When the word "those" shows up in a line of the records below, copy that line.

[Excerpts from a dataset]
|---|

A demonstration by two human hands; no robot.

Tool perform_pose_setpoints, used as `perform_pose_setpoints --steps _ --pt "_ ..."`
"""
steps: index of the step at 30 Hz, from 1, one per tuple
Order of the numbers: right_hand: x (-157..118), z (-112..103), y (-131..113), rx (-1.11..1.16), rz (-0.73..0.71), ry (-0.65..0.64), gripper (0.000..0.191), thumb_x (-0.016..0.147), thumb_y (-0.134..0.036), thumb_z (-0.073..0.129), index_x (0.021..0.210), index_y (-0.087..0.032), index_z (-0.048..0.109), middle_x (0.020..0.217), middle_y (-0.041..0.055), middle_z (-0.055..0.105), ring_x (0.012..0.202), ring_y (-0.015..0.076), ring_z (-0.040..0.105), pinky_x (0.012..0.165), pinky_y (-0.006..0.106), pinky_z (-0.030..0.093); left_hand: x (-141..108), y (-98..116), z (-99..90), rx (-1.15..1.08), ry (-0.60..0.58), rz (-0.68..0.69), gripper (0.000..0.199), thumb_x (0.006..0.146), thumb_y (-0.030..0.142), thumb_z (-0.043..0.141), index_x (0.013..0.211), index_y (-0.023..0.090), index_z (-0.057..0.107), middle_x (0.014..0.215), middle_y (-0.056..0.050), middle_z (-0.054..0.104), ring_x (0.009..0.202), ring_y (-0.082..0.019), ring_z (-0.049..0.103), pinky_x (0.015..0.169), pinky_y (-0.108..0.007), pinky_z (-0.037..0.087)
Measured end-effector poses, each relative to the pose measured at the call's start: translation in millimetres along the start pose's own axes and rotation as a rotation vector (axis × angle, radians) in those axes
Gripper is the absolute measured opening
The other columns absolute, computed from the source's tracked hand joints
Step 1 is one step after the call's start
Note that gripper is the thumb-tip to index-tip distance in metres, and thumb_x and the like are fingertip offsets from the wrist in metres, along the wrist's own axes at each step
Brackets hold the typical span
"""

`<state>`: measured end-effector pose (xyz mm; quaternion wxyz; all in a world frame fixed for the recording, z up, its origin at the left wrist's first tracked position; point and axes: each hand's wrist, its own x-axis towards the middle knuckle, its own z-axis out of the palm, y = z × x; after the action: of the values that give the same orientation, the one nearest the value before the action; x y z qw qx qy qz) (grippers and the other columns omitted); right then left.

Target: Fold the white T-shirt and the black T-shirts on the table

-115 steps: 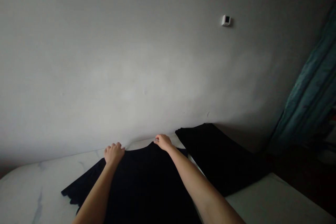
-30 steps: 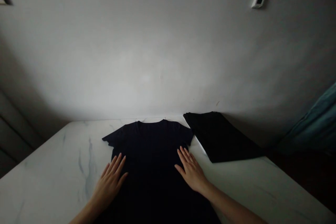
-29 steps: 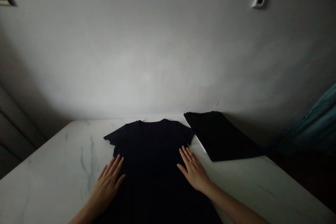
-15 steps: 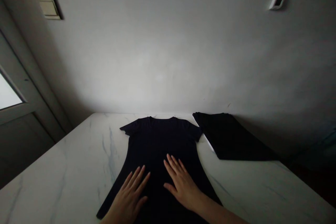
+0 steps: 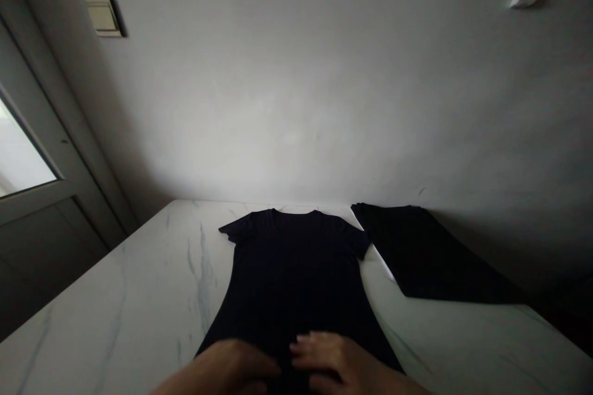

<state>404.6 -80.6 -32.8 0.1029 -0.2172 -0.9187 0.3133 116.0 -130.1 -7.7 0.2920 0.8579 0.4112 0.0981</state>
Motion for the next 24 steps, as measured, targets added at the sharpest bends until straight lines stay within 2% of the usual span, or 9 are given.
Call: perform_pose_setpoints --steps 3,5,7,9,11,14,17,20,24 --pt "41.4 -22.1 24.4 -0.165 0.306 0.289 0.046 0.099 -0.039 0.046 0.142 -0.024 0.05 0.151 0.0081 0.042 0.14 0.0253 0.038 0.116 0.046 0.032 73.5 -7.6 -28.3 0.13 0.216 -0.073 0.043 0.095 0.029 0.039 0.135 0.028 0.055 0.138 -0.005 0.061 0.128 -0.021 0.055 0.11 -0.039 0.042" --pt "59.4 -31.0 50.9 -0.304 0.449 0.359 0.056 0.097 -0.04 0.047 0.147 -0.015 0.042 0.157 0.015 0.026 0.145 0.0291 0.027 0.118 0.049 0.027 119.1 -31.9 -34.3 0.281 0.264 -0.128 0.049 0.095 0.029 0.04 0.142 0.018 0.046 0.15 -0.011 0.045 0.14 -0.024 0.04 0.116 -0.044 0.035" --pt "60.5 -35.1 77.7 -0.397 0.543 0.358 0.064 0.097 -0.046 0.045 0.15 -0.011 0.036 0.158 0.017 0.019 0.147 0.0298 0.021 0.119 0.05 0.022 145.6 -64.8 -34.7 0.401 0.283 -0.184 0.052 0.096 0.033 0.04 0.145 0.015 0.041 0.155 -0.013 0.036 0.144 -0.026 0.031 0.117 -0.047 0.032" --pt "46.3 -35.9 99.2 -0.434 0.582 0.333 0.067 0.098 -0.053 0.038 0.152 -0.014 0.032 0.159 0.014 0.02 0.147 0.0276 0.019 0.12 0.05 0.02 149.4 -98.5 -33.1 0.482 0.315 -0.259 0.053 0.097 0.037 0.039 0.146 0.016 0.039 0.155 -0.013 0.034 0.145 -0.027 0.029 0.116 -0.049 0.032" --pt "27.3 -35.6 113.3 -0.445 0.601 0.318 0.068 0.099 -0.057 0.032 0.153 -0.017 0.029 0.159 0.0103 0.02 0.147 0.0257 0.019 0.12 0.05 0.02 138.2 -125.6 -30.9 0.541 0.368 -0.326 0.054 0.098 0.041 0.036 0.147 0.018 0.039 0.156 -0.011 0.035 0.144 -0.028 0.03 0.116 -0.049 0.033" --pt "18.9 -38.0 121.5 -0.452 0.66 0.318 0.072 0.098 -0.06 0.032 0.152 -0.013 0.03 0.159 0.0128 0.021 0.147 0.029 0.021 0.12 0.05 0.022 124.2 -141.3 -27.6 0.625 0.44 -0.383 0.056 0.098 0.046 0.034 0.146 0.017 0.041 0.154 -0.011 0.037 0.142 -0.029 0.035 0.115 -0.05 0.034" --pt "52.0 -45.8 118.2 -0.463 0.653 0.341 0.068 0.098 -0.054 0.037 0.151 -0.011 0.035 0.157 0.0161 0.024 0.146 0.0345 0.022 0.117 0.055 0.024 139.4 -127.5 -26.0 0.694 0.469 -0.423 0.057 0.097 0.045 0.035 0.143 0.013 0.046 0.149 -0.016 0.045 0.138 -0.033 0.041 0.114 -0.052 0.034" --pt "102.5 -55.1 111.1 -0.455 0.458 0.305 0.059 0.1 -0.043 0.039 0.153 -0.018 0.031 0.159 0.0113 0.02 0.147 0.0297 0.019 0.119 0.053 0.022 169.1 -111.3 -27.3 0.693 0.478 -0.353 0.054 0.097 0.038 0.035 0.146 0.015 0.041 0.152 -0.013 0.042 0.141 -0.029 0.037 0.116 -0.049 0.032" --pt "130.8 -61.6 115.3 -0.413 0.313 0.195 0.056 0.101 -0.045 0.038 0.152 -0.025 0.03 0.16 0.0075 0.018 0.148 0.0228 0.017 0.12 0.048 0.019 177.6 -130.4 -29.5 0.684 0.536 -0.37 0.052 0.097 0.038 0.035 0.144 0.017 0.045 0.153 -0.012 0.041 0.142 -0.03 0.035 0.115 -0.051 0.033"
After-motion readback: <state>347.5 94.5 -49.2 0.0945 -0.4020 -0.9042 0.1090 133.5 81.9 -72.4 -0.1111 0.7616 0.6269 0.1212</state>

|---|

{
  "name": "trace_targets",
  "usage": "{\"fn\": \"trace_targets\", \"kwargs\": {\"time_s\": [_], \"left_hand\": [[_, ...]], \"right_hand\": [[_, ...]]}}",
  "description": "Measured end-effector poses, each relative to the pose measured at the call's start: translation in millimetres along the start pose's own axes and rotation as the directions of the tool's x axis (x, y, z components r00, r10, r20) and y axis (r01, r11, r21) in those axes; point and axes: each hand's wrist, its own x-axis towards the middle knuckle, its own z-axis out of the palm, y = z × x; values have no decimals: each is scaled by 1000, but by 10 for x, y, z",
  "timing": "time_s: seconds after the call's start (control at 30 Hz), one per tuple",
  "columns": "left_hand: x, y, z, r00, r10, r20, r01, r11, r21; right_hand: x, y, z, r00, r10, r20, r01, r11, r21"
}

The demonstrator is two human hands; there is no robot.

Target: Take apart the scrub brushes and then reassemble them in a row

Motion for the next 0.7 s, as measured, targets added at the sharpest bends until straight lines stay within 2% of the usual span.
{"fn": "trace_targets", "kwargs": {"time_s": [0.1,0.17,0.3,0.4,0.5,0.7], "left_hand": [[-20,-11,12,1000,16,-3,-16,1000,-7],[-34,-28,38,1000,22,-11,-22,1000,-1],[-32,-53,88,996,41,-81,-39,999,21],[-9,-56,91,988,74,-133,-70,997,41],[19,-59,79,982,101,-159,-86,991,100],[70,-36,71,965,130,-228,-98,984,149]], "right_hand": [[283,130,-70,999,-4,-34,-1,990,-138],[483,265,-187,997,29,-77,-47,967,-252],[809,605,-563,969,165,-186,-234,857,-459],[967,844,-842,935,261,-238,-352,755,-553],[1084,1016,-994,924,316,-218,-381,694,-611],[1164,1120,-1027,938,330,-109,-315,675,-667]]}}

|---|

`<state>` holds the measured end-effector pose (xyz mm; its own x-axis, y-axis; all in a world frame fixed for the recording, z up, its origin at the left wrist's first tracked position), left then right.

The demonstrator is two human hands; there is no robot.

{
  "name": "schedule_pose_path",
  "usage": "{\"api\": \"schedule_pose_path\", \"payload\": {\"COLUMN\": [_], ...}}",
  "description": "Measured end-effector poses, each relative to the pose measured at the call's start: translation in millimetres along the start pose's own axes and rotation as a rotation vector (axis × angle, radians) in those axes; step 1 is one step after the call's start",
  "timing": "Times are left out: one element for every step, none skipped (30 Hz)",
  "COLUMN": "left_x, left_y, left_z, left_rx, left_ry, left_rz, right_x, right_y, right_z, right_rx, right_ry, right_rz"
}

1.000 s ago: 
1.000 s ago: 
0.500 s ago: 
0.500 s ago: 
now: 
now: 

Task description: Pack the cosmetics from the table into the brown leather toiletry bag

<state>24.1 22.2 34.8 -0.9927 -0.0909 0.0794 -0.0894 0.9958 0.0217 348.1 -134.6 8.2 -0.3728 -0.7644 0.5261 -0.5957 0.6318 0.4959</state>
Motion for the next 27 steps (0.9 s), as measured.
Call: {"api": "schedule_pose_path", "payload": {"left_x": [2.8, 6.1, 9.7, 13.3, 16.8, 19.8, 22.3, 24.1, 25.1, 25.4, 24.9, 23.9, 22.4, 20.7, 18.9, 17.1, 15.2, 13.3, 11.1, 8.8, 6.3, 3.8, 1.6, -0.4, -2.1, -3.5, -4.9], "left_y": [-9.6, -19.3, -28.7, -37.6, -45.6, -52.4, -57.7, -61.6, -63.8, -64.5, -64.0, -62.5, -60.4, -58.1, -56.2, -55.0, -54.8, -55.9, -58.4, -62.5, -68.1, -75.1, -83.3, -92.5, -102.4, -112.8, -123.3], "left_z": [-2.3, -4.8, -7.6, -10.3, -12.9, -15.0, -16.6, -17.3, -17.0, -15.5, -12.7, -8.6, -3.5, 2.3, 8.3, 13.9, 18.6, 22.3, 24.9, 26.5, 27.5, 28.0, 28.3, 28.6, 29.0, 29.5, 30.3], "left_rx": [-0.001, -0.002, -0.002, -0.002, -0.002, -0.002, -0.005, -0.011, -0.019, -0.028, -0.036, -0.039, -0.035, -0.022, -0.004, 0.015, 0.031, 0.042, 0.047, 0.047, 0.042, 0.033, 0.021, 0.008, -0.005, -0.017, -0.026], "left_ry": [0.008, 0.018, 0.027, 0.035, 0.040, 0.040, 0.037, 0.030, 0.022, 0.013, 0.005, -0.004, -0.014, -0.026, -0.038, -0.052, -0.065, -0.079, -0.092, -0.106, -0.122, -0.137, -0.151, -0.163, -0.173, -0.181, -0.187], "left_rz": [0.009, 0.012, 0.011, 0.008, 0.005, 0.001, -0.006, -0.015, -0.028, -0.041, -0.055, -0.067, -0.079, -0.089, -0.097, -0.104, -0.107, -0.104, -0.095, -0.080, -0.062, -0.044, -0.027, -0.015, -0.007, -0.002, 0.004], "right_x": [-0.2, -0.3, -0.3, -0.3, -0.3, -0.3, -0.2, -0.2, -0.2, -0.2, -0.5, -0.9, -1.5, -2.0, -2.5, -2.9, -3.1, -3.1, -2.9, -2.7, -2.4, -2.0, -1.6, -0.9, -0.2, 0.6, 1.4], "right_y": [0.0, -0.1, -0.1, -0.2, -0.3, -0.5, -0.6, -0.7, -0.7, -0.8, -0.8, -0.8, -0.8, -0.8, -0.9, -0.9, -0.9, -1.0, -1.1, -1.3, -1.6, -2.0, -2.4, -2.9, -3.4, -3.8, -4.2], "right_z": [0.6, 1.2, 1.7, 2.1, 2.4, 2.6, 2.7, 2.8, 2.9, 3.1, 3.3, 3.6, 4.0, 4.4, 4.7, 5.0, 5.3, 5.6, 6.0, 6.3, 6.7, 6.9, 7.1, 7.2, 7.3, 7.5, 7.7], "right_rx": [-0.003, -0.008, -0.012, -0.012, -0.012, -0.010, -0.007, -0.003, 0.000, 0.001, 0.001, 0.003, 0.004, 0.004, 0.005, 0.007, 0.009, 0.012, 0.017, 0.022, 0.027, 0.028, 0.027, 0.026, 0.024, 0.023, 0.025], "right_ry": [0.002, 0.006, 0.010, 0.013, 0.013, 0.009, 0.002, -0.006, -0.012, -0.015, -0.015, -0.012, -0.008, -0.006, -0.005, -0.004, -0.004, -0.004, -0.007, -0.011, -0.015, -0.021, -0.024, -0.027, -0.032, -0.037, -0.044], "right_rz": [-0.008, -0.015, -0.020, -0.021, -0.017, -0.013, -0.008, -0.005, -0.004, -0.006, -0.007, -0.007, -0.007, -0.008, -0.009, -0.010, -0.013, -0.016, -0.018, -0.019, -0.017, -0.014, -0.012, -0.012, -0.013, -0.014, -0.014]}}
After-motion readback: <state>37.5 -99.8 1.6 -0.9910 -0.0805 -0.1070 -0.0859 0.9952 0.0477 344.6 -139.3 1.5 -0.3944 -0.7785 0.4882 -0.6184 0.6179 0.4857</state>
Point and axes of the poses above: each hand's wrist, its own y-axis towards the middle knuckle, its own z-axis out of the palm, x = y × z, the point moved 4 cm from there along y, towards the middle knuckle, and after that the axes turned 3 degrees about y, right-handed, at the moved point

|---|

Response to the exercise:
Measured end-effector poses, each relative to the pose measured at the call's start: translation in millimetres along the start pose's own axes and rotation as a rotation vector (axis × angle, radians) in those axes
  "description": "Measured end-effector poses, each relative to the pose measured at the call's start: translation in millimetres along the start pose's own axes and rotation as the directions of the tool's x axis (x, y, z components r00, r10, r20) and y axis (r01, r11, r21) in those axes; point and axes: each hand's wrist, its own x-axis towards the middle knuckle, its own z-axis out of the palm, y = z × x; values have no decimals: each is scaled by 1000, but by 10 for x, y, z",
  "description": "Measured end-effector poses, each relative to the pose measured at the call's start: translation in millimetres along the start pose's own axes and rotation as a rotation vector (axis × angle, radians) in those axes; step 1 is one step after the call's start",

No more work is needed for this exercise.